Perspectives
In the middle of the night when eating a bowl of cold cereal with non-fat milk doesn’t do the trick, and when reading some more of “True Life,” twenty-five years of conversations with David Hockney still doesn’t do the trick, then maybe it’s time to get out of bed and start to record some of what’s been going through your mind instead of tossing and turning and looking at the clock.
So what I’ve been thinking about with my own painting is some kind of confabulation of Gary Snyder, Chinese Landscape Painting and David Hockney. Gary Snyder because I’ve chosen to have as my primary focus of subject matter, that which is close at hand, that where I live and that what I know, and for the most part that subject matter has been the land, water and environs of Marin County, CA. For the past two years I’ve found myself fascinated with all things water, specifically reflections and layering of levels of land, rocks, bramble and branches. So that’s my Gary Snyder connection.
I’ve been interested in Chinese Landscape painting ever since I read long ago that some of the earliest Chinese landscape painters would go out to the location that they might later paint and just sit, just be with the landscape before they put a mark on the paper. So that’s my Chinese landscape connection.
And now I learn from David Hockney that one of the things that distinguished Chinese and then Japanese and Korean landscape painting from Western Landscape painting is that in Chinese landscape painting scrolls were painted from more than one perspective to form a painting as opposed to one point perspective that is traditionally used in Western Landscape painting. It’s Hockney’s thesis that the Cubists were painting the way they painted as a means to
paint from several points of view, partially in reaction to photography. Hockney has spent much of his life painting so that his paintings make you feel that you are not viewing the view, but that you are part of the view because you and whatever you are painting aren’t separate from one another. And this is what the Chinese landscape painters were doing. So that’s my David Hockney connection.

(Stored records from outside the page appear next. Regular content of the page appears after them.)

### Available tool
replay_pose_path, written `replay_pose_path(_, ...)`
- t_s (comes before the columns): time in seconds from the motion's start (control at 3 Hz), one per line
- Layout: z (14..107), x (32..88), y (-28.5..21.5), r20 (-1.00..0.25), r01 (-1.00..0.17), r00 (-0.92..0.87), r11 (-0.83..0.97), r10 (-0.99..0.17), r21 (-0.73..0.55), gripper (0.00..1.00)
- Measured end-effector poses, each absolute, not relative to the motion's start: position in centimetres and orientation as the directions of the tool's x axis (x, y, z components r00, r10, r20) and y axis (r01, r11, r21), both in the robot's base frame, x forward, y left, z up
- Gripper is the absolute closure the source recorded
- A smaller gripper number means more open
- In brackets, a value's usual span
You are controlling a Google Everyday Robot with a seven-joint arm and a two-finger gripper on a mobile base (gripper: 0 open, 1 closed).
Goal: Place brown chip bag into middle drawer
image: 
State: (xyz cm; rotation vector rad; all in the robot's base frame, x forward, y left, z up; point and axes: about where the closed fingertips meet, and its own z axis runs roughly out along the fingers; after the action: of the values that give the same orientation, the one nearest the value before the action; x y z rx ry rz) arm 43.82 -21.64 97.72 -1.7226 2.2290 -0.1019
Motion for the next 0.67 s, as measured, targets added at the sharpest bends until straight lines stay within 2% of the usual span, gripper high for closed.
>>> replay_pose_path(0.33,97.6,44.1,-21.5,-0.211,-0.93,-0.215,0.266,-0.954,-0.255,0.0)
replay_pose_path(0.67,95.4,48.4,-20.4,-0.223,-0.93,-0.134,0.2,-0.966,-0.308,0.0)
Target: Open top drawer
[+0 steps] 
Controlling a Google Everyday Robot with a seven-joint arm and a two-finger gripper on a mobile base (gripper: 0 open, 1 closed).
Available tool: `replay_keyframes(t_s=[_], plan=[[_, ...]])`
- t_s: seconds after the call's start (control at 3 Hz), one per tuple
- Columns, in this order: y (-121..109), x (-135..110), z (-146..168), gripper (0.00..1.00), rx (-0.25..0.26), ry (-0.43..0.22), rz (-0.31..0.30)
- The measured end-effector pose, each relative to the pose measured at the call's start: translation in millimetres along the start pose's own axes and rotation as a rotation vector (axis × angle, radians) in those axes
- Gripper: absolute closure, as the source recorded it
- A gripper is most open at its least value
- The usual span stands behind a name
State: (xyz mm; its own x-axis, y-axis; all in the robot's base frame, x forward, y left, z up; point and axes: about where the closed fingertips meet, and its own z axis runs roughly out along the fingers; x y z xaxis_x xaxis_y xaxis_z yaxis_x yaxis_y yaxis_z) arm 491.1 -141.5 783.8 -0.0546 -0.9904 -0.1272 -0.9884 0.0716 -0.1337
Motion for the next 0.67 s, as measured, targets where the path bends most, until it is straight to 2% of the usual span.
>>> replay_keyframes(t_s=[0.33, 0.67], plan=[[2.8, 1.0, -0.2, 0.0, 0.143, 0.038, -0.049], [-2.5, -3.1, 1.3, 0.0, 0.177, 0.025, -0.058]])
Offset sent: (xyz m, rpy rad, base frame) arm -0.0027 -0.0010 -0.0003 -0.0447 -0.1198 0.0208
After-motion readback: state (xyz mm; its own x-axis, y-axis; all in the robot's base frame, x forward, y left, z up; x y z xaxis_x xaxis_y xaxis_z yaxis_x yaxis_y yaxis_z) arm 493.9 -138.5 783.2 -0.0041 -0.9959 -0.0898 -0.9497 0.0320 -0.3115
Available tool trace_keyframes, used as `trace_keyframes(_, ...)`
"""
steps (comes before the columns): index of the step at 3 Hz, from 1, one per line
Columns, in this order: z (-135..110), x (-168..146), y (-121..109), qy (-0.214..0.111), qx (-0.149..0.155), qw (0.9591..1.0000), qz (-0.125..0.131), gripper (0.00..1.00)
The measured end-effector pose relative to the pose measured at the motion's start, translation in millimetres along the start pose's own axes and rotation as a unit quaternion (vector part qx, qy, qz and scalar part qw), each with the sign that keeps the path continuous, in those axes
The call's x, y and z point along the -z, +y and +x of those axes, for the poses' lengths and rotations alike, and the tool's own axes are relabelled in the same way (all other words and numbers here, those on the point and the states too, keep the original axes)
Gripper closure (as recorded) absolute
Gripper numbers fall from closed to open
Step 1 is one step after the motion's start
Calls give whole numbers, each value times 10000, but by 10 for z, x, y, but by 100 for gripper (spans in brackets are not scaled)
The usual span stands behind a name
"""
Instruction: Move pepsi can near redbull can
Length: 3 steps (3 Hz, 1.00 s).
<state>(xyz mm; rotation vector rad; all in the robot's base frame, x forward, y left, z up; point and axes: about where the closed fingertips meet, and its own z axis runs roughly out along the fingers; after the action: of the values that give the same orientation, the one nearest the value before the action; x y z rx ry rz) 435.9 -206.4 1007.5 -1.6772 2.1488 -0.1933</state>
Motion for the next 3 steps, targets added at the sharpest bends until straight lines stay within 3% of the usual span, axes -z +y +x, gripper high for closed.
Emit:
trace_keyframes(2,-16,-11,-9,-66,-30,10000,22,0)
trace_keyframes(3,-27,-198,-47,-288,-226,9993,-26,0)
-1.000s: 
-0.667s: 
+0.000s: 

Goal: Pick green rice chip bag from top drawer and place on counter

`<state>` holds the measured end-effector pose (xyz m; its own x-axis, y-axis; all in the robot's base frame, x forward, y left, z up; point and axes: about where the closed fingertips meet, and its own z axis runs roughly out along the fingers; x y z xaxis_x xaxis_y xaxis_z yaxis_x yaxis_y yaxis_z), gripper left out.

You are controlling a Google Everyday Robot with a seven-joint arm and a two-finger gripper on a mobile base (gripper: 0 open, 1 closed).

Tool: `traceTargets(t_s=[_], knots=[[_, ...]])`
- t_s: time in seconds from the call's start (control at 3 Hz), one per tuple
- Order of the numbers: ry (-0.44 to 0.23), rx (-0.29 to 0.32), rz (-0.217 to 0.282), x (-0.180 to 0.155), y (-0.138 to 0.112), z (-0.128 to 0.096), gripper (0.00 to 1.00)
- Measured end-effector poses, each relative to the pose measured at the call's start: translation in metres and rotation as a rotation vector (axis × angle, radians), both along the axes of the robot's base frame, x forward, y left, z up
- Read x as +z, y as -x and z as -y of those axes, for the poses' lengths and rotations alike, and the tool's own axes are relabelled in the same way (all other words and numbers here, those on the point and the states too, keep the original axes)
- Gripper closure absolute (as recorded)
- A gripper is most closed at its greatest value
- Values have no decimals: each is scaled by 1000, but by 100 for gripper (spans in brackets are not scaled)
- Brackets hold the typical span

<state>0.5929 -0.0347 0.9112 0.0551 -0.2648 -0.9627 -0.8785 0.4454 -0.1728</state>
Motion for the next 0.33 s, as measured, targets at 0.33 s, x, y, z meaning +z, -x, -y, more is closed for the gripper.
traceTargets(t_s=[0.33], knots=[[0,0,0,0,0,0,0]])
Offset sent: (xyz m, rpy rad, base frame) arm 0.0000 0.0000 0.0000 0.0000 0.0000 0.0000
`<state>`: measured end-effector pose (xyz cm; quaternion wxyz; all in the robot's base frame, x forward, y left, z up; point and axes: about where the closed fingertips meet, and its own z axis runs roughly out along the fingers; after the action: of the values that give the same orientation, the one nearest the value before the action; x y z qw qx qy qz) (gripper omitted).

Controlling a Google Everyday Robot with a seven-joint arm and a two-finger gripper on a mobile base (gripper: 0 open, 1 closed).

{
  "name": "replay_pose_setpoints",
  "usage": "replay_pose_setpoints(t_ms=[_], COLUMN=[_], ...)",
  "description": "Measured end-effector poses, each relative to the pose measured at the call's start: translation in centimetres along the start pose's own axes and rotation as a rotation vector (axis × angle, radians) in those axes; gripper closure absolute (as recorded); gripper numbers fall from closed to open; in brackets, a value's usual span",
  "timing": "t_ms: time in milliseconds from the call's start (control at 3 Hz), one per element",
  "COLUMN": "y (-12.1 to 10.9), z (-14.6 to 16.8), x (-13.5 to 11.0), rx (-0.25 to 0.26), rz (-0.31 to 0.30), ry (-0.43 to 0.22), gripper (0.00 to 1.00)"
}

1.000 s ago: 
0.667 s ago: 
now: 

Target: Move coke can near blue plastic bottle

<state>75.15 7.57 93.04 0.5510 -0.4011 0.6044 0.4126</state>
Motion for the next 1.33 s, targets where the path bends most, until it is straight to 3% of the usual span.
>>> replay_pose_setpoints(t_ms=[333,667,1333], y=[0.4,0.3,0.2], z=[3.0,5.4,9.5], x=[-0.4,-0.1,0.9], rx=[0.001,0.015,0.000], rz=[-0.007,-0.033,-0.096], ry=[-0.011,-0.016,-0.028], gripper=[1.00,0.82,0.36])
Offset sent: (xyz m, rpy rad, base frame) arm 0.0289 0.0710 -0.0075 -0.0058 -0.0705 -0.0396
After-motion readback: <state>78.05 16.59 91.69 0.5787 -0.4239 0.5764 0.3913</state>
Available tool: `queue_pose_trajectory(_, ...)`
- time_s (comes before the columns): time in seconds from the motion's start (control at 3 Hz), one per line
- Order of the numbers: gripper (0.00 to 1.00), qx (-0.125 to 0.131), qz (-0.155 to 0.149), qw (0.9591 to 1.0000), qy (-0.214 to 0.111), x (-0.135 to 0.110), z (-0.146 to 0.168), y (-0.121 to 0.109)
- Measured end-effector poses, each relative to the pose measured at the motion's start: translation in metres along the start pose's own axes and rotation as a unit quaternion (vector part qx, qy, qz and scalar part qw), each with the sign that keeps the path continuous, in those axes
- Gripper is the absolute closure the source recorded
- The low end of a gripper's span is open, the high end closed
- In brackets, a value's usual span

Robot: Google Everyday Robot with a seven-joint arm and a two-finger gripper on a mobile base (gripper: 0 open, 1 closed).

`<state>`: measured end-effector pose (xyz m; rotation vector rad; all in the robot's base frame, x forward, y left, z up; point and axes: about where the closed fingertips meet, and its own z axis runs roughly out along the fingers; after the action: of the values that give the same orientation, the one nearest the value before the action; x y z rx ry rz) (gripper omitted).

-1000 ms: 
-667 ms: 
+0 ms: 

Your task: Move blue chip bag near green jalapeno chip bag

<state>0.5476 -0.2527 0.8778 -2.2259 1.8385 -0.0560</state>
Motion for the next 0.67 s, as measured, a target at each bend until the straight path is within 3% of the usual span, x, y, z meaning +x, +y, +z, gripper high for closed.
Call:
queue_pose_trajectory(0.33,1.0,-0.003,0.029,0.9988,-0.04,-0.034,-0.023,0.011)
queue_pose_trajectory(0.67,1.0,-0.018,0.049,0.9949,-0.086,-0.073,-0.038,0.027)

I see this is as I see it a very Buddhist point of view, the concept of no separation. I think that seeing something objectively (outside of yourself, like a view) and subjectively (bringing who you are and what your experiences are to a situation) is something that we all do all day long everywhere we go so as an artist the view that you are giving the viewer is a culmination of the external/internal with the eye focusing on this or that as we go through life, not on just one point frozen in time but closer to the way a dream designs itself, taking a little of this and a little of that and coming up with some kind of viewpoint or perspective. And that’s my connection.

April 4th, 2010 at 4:39 am
I find your insight into perspective and your collaboration with Hockney, Chinese Landscape and Gary Snyder, most interesting. But what appeals to me even more is your earnest desire to explain your connection. The fact that a connection exists is extremely important, the nature of that connection most interesting and your vantage point most essential. Your art speaks of perspective as well, or perhaps better. It is this integral connection of your vantage point, or point of origin, with your art that gives it full body. It pulls you into the view and makes you part of it. I am learning that this aspect of perspective applies equally to the art of photography.
Each view, or capture, is imbued with the imprint of the photographer, and it is the examination of, or search for, this signature that compels the artist to continue.